There are a lot of unhelpful definitions of data science. To be a useful term, it needs a sensible meaning. This is what I mean by data science:
Data science is learning from data.
The check for whether you’ve just done data science is a two-part test:
- Did you use data?
- Did you learn something?
In some ways then, data science is generalized science – science without a specific field. On the other hand, sometimes a data scientist may not develop the “experiments” that generate the data, and in this case data science corresponds more closely to a subset or specialization of scientific skills.
An irate student of mine once argued that if data science is at all sensibly named, there should be hypotheses being tested. This often doesn’t seem to be the case. I agree that the scientific method is a beautiful thing, but I also think that a lot of good science has been and continues to be observational. The reason for an expedition to Galapagos was never to test a hypothesis on the existence of the Blue-footed Booby, for example. Often there’s much to be learned just in describing data.

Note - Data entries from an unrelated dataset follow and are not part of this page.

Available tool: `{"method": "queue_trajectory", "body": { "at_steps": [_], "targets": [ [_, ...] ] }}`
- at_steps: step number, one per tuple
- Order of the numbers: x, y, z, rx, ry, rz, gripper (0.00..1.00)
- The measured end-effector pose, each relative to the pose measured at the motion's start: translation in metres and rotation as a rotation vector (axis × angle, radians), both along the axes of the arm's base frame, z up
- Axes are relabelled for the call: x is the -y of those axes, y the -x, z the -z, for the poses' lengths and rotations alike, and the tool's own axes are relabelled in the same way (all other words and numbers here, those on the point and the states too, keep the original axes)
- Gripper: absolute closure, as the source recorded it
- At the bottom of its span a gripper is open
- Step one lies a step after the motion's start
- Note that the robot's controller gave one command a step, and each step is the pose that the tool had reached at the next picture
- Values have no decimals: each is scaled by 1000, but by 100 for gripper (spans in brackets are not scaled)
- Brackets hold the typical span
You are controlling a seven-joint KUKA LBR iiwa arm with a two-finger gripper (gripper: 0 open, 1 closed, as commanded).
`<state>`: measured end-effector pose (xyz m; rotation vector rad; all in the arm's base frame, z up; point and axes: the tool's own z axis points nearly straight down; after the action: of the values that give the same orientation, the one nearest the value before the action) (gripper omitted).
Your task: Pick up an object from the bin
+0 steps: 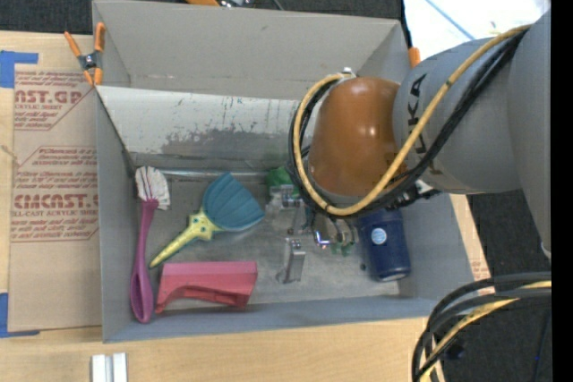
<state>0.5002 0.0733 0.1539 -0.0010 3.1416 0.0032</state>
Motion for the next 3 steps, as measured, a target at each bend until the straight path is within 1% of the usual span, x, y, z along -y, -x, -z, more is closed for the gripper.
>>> {"method": "queue_trajectory", "body": {
  "at_steps": [1,2,3],
  "targets": [
    [-42,1,59,-5,-1,-3,0],
    [-52,1,73,5,3,10,0],
    [-94,8,83,1,13,-136,0]
  ]
}}
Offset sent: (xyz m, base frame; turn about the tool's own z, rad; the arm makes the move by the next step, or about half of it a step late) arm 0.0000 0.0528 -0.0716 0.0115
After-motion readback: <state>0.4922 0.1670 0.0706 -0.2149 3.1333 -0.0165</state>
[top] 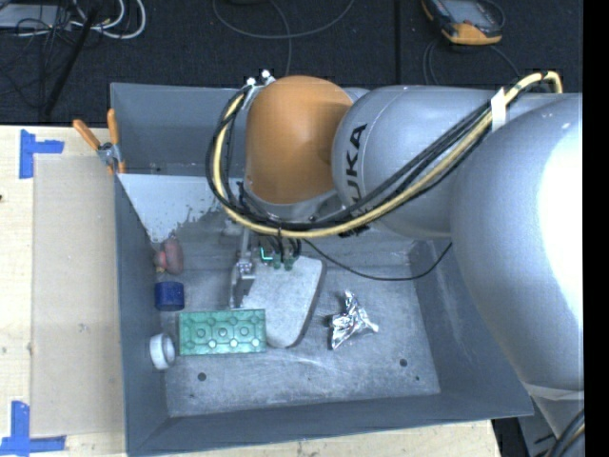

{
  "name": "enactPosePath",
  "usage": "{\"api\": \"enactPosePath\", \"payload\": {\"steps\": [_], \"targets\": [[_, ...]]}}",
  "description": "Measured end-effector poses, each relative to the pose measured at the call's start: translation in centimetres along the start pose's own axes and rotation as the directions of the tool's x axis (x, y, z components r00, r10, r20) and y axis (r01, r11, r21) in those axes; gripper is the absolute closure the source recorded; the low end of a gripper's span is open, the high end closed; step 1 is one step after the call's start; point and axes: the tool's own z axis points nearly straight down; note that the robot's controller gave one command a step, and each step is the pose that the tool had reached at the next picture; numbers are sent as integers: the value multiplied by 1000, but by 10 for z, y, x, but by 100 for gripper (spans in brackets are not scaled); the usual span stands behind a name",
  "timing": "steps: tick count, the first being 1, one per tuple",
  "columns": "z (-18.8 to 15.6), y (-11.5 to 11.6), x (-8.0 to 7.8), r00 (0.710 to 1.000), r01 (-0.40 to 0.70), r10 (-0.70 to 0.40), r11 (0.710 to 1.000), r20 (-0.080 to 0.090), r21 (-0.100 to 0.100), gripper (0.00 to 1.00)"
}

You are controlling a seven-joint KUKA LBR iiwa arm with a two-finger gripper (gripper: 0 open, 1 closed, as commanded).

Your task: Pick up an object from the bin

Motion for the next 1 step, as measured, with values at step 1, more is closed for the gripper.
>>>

If your machine is learning but you’re not, you aren’t doing data science. You may certainly be doing very good data engineering and solving real problems. Algorithms and their development is the field of computer science. Their application happens in the fields of software engineering and data engineering. Deep learning and so on work very nicely and solve real problems, but if there isn’t a finding that humans can understand, it isn’t data science. Data science can certainly use statistics and machine learning, but black box techniques are not generally helpful for human understanding.
It certainly isn’t about the size of the data. There are techniques you need in order to work with big data, but these are just techniques. The scientific method is not obsolete. It is true that more is different, but the way that it’s different is that it’s more. If there’s any change to science, it’s that there’s a backlog of analysis due to the large amount of data. But there again, the data that’s backing up is usually not the kind that comes from proper experiments. We’ll still need experiments.
This definition of a “data scientist” is not far at all from “data analyst”. It may be that the reasons to use the name “data scientist” instead range only from “sexier buzzword” to “distance field from know-nothing low-level and business analysts”.
Business abuses the term data science in two main ways. The first is understandable, since data science requires the use of some computer science and engineering techniques. But data science is not primarily about engineering (i.e., building) products. Data science could be involved, but most of that is engineering work. A more useless view from business folks is well explained by IBM: “[w]hat sets the data scientist apart is strong business acumen, coupled with the ability to communicate findings”. Data scientist should not just be a higher-ranking business title than data analyst, and everyone should be able to communicate – unless what you’re really looking for is something like a data journalist, somehow parallel to the way science journalists communicate about science.
Let us go forth and learn about the world.